Max Stirner, also known as Johann Kaspar Schmidt, contemporary of Marx, published in 1845 “The Ego and Its Own,” a work that will be celebrated and hated throughout the following years, where, by means of a sharp and strong atheism, he criticizes Feuerbach, Bauer and the communists, makes a clean sweep of the whole previous philosophy and the ghosts of irrationality, advocating an extreme form of individualism and adopting, indeed, the actual term “egoism”. Stirner was, from time to time, defined “prophet” of anarchists, fascists and libertarian. Friedrich Nietzsche himself was struck by Stirner, so that he was often accused of plagiarism. Finally, it is impossible not to mention Schopenhauer’s atheism, which was defined “the atheism of desperation.”
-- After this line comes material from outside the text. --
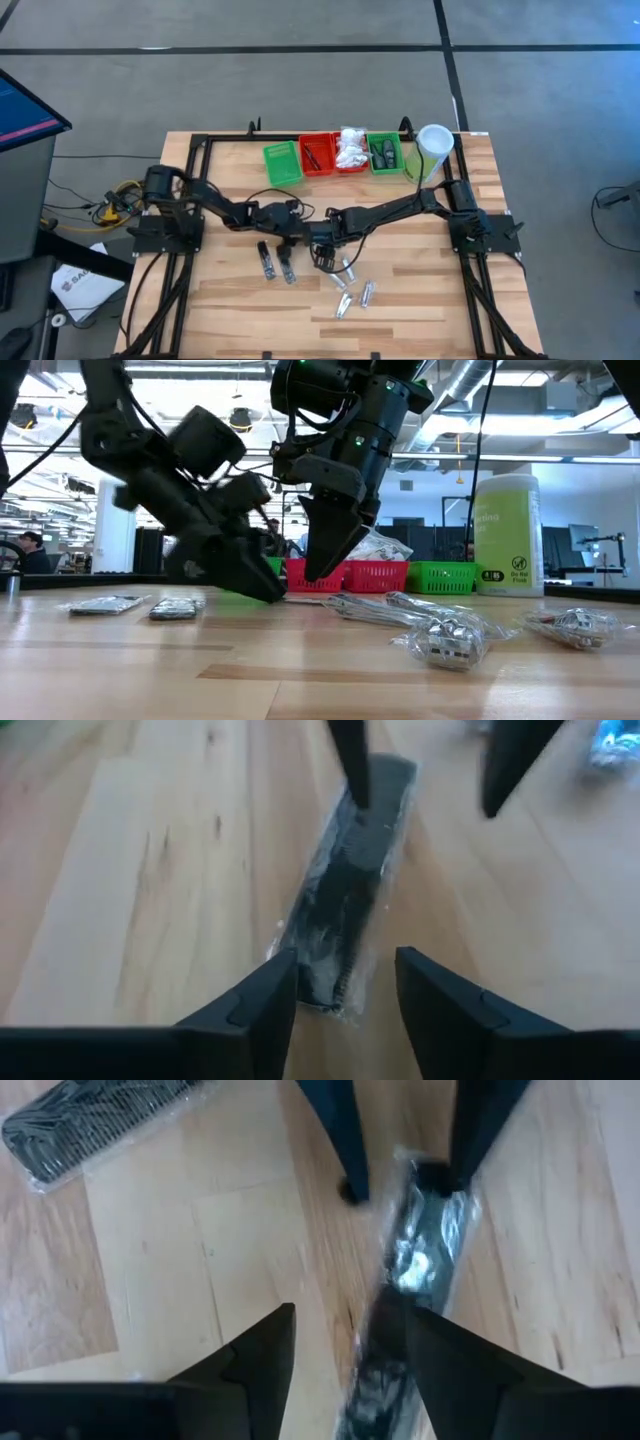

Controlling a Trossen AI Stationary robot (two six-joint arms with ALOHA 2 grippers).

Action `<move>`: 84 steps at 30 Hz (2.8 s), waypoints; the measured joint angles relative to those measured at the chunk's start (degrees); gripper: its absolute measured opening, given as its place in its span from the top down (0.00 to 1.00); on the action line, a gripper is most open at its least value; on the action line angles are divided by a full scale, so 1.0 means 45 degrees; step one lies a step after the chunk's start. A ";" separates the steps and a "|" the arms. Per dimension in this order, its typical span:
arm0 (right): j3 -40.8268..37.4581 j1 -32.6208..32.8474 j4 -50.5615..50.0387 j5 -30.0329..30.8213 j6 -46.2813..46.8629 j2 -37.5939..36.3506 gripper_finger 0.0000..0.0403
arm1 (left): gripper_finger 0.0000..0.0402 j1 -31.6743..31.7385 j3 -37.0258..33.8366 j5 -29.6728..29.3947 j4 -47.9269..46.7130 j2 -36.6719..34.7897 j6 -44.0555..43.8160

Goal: Pick & Place Travel size toiletries
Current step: Put the black comb into the left red bin

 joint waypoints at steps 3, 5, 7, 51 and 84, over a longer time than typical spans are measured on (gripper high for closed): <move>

In the XIX century, most Western nations would adopt Christianity as official state religion and atheists could be accused of blasphemy. In the Great Britain, the free thinker Charles Bradlaugh was repeatedly named for the Parliament, but he was prevented from executing his office until his fourth election, as he would refuse to oath on the Bible. In the XX century, these binding and constrictive laws were dismissed or their application got actually abandoned. During the Cold War period, the Soviet Union and most communist countries promoted a form of “state atheism” and the opposition against religions in general. Even the actual private religious practice had to face hard oppositions and ostracisms in several countries and times, despite of the fact that the private cult freedom was recognized everywhere.

In modern times, atheism grew enormously up and is often related to rationalism; this is the key to understand the British philosopher Bertrand Russell.

In 2005, Michel Onfray published an “Atheology Treatise,” which carries a meaningful subtitle: “Physics of Metaphysics.” In fact, Onfray underlines and explains the cardinal principles of a science named “atheology” by Georges Bataille, basing them on a scientific criticism of religions, starting with a deep review of the sacred texts of the three main monotheistic religions. He also borrows from Nietzche the conviction that God represents an opposition to life, that the invention of an immortal soul has the purpose to despise the body, its care and its pleasures. Therefore, “the real mortal sin” would be “the offer of another world,” which would make us lose “the use of the benefits of the only existing world.”